Il monastero cede del proprio, si ritira, si contrae in sé per far posto alla neo-parrocchia.
Parrocchia e Monastero si adoperano a gettare il seme del Vangelo, a istruire i fanciulli, ad edificare, insomma, la Chiesa tra le case degli uomini e delle donne.
In quel sodalizio c’era un patto, una promessa: quella di costruire, quanto prima, una parrocchia vera e propria, con strutture e locali idonei alle nuove esigenze. E di permettere al Monastero di essere quello per cui era stato fondato.
La nuova parrocchia Cuore Immacolato di Maria fu eretta il primo settembre del 1979. Ma a quel punto, incredibilmente, le parrocchie diventano due, sino all’altro ieri.

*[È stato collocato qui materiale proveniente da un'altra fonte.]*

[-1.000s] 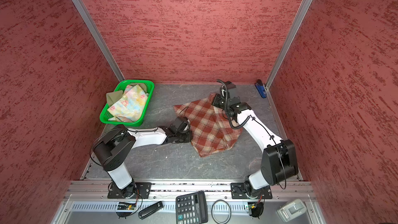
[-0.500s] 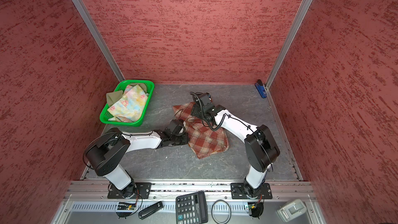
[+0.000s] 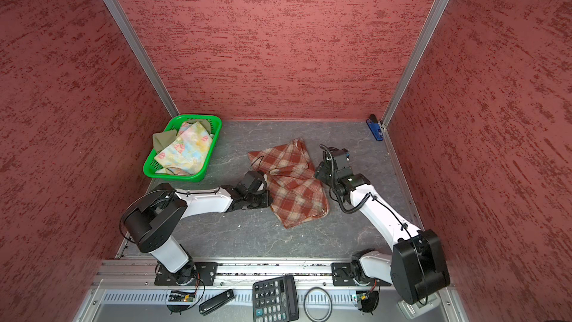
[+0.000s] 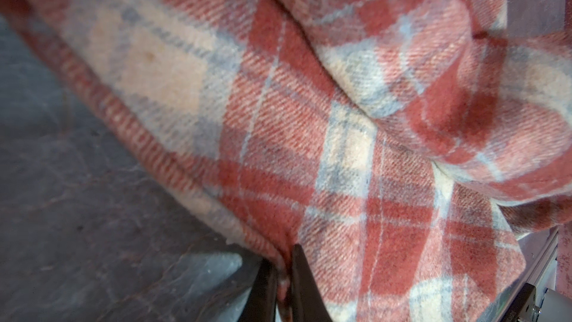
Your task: Fold and stack the skirts
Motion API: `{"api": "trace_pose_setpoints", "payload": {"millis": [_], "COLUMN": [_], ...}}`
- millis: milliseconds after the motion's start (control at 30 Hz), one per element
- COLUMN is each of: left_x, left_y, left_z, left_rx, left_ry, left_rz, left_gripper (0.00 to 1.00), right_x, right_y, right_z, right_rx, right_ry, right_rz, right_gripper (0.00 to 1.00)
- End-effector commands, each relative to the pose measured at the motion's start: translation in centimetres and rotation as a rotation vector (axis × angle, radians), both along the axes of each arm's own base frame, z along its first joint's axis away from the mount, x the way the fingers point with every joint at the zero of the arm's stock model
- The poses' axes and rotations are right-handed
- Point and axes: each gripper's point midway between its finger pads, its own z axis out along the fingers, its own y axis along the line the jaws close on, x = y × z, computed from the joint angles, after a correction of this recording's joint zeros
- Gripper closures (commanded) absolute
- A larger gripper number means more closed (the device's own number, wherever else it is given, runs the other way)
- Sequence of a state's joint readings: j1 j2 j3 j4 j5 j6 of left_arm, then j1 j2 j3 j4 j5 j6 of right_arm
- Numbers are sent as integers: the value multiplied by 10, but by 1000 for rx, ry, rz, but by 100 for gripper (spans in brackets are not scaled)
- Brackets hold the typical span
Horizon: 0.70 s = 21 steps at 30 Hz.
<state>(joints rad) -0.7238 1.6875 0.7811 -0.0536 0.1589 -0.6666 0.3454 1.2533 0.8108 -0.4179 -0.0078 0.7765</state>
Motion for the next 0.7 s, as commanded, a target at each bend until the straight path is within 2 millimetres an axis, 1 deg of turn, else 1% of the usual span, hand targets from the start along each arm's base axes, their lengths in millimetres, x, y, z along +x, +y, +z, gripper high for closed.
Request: {"api": "trace_pose_setpoints", "payload": {"millis": [0,67,100,167,200,300,333,400,500,533,667], "left_x": [-17,-15,-16,-15,-16,-15,-15,-17,-18,-18,-16], "left_y": [18,16,15,14,15,17,19,20,22,22,21], "left_z": [-30,-29,-30,-30,-31,-32,-32,-30,-28,-28,-30], "left_rx": [100,93,92,89,89,89,89,82,65,58,45], "left_ry": [113,118,121,126,131,145,149,155,163,164,170], "left_rz": [14,19,20,27,30,49,58,68,84,86,93], "left_gripper": [86,87,86,86,86,86,86,86,86,86,86], "right_x": [-2,-2,-1,5,7,10,8,2,-11,-16,-38], "right_y": [13,19,22,28,33,40,43,52,67,72,90], "right_z": [-5,-9,-10,-6,-3,8,12,25,39,40,32], "right_rx": [62,88,98,117,127,125,125,130,120,124,146], "right_ry": [-16,-32,-48,-91,-112,-164,-182,-221,-258,-257,-232], "right_rz": [67,91,110,138,161,200,208,240,279,287,330], "right_gripper": [30,35,38,46,54,82,89,95,99,100,100]}}
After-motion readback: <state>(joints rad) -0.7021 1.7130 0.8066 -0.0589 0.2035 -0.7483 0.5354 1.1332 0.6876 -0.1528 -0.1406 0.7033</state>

La fine del monastero della Visitazione
Non so, però, se l’anno 1979 poteva diventare l’anno di un nuovo modo di essere chiesa nella città e di fare del Monastero un vero e grande centro di spiritualità dove fare respirare la Parola, il silenzio, la contemplazione, la ricerca dell’essenziale in un nuovo mondo in cambiamento e in cerca di risposte grandi alle domande dell’esistenza.
Così non è stato e sappiamo come è andata a finire!
Dopo ben 96 anni, l’esperienza delle Visitandine in Acireale è finita e il cuore di tanti di noi è afflitto e lacerato.
Novantasei anni non sono pochi, caspita! L’esperienza delle Monache si è protratta fino al 26 ottobre del 2021 e poi non ha più retto all’urto dei tempi.
Quale futuro per le parrocchie?
Qual è il segno per noi, per le nostre parrocchie oggi? Quale futuro possiamo prevedere per esse?
Avere alle spalle molti anni, oggi come oggi, non significa nulla. Se non porto dentro il seme del futuro e non mi adopero a prendermene cura, sarò spazzato ugualmente, a mia volta.
Una chiesa senza una presenza seria di credenti adulti che sperimentano l’avventura della fede cristiana nelle trame della vita di tutti i giorni, senza clamori ma con fermezza, nella memoria di quello che Gesù fece e disse è destinata a diventare “sale scipito”, semplice luogo dove si vive una religione civile. E prima o poi, continuando su questa via, chiuderanno anche le nostre parrocchie, almeno così come le abbiamo conosciute.
Se attenderemo ancora senza far nulla, sarà così!
La Chiesa non è né dei preti, né dei laici. La Chiesa è la comunità dei discepoli che scelgono di vivere realisticamente, ovvero profeticamente il Vangelo nell’oggi della storia, lì dove vive la gente. Ieri come oggi è l’ora dell’impegno con Cristo. “E’ finito il tempo”, diceva don Primo Mazzolari, “di fare lo spettatore, sotto il pretesto che si è onesti e cristiani! Troppi hanno ancora le mani pulite perché non hanno mai fatto niente. Un cristiano che non accetta il rischio di disperdersi per mantenersi fedele a un impegno di salvezza non è degno di impegnarsi con Cristo” (da “Impegno con Cristo”, 1943).
Là dove non ci si innamora perdutamente per una vita cristiana autentica, senza decidersi mai, lì prevarrà una vita di forme e non una forma di vita.